According to L. Bat-Ochir Bold (Academy of Science of Mongolia), there are approximately 500 Tsaatan people living in Mongolia. They do not introduce themselves as Tsaatan, especially not to Darkhad and Uriankhai, who, almost as a rule, consider [them] a very strange and uncultured people…. The Tsaatan are somewhat familiar with the Mongolian language, but they have managed to preserve their unique ‘Tsaatan’ language among themselves. According to Bold, the Tsaatan language shares strong linguistic ties with the ancient ‘Uigur’ language.

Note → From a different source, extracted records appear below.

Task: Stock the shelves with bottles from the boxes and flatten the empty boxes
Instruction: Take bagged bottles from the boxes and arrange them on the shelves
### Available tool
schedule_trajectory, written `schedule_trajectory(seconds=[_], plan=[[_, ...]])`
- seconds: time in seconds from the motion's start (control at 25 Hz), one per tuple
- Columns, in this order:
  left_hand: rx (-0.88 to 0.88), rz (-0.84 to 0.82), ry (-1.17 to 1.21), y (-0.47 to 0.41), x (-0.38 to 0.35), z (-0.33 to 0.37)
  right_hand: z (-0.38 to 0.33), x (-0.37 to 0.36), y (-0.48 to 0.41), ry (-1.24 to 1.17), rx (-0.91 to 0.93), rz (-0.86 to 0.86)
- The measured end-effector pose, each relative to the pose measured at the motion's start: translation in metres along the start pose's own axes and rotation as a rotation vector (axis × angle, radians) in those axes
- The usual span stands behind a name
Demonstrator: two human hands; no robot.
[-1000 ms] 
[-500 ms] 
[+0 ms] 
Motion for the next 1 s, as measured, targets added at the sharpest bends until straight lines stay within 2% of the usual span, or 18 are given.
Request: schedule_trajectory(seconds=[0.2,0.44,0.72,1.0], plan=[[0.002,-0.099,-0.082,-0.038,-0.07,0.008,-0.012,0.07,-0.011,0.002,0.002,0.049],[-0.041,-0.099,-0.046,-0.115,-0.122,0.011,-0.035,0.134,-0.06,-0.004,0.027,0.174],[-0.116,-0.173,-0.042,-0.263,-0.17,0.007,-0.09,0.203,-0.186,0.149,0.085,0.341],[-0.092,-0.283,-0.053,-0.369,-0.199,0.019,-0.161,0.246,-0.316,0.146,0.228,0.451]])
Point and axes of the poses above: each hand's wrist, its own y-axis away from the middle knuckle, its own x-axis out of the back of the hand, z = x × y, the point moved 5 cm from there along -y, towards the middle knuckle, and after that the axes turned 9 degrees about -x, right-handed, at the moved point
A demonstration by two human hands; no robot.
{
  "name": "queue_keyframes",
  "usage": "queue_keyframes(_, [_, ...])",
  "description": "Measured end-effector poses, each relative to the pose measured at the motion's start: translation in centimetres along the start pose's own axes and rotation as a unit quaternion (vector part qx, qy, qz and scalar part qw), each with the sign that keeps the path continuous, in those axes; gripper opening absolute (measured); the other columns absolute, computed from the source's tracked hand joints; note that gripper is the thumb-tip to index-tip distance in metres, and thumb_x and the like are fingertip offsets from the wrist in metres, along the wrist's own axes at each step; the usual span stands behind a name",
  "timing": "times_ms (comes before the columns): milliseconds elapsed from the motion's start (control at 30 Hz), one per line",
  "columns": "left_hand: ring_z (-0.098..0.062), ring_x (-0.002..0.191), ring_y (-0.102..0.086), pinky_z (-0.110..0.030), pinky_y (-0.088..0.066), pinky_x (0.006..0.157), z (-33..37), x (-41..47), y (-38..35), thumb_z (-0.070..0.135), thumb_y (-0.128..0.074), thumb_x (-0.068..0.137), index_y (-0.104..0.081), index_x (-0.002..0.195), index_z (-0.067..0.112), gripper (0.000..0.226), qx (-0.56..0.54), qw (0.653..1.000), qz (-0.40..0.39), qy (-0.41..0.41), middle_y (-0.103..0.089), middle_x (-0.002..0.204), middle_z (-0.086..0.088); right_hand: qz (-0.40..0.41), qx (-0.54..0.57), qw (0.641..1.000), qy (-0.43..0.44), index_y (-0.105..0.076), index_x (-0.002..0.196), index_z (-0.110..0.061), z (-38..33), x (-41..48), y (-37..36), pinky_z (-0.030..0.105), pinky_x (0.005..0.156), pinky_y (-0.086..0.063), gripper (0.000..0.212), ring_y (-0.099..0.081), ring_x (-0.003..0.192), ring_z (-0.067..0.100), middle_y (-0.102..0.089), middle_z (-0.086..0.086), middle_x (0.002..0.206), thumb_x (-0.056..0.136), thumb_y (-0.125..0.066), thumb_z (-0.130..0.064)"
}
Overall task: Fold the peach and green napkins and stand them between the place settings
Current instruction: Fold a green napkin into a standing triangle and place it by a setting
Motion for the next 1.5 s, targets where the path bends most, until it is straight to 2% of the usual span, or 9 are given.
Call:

The worldwide charity and ecotourism industrial complex seems to have the Tsaatan firmly in its sights, but their linguistic affiliation remains obscure. Ethnologue does not list Tsaatan even as an alternate name of any of the languages in Mongolia. Among the languages in Hövsgöl Aimag, north Mongolia, it lists Darkhat, an eastern Mongolian language with about 4,500 speakers (1956 census); Uriankhai, an alternate name for Tuvin (Tuvan), a northern Turkic language with about 27,000 speakers (1993 source); and Uyghur, an eastern Turkic language with only 1,000 speakers (1982 est.) in Mongolia, but more than 7,200,000 in China (1990 census).
Color me cynical, but I wonder if the “Tsaatan language” isn’t being deliberately exoticized, along with everything else about the Tsaatan people and their unique lifestyle.